Categories including dresses, sweaters, jeans and shoes, which have been deemphasized online in the past 18 to 24 months, will be eliminated entirely.

L Brands is moving forward with plans to eliminate all non-innerwear except loungewear and beach lifestyle apparel from its Victoria’s Secret Direct operation within the next 12 months.

During a presentation Wednesday at The Barclays Retail and Consumer Discretionary Conference, Amie Preston, chief investor relations officer, said that categories including dresses, sweaters, jeans and shoes, which have been deemphasized online in the past 18 to 24 months, will be eliminated entirely.

This confirms details first reported in WWD on April 10.

Last year, Victoria’s Secret Direct generated $1.52 billion in sales while its stores were responsible for $5.17 billion in revenues, accounting for 14.1 percent and 47.9 percent, respectively, of corporate revenues of $10.77 billion.

Preston explained that, of the $1.5 billion direct business, $1 billion is in “the core categories that are shared with the stores — lingerie, Pink, swim, sport — and then a little less than $500 million is merchandise that is not carried in the stores.”

The latter piece, encompassing more traditional apparel categories, “has been declining,” Preston said. “There have been margin pressures in that part of the business — apparel is a much more competitive category — and these products are not branded with Victoria’s Secret or tied as closely to the merchandise within the stores.”

She said L Brands has seen “very strong growth” in the categories shared by the direct operation and the stores, with sales advancing at a “high-single-digit” pace.

“We decided within the business several weeks ago to completely exit certain categories of that assortment,” she said. “We will continue to focus on what we would call loungewear or beach lifestyle, which is merchandise that’s more consistent with what’s carried in the stores.”

The thinning of the VS Direct assortment is expected to result in job cuts.
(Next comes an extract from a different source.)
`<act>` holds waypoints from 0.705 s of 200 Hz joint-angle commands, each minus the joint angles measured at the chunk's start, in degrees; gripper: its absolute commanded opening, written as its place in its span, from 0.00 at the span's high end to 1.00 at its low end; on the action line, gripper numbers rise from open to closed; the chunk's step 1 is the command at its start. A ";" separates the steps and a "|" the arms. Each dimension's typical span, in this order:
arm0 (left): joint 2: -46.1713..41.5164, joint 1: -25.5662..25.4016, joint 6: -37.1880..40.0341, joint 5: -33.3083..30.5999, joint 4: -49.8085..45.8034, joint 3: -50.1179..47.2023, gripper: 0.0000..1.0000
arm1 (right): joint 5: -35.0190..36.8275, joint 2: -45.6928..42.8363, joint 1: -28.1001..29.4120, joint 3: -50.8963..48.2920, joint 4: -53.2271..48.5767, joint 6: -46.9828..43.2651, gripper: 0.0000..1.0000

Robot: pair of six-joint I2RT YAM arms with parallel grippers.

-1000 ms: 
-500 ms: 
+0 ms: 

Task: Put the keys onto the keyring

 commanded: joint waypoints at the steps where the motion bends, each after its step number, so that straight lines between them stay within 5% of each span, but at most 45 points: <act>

Preston didn’t comment on the effect the move would have on corporate headcount.

She also told attendees that international e-commerce was becoming an increasingly high priority for L Brands, which has yet to launch dedicated Web sites that do business in foreign currencies or different languages. Currently, all merchandise bought online is shipping from the firm’s Columbus, Ohio, distribution facilities.

“That is definitely a big opportunity as we continue to expand internationally,” she said.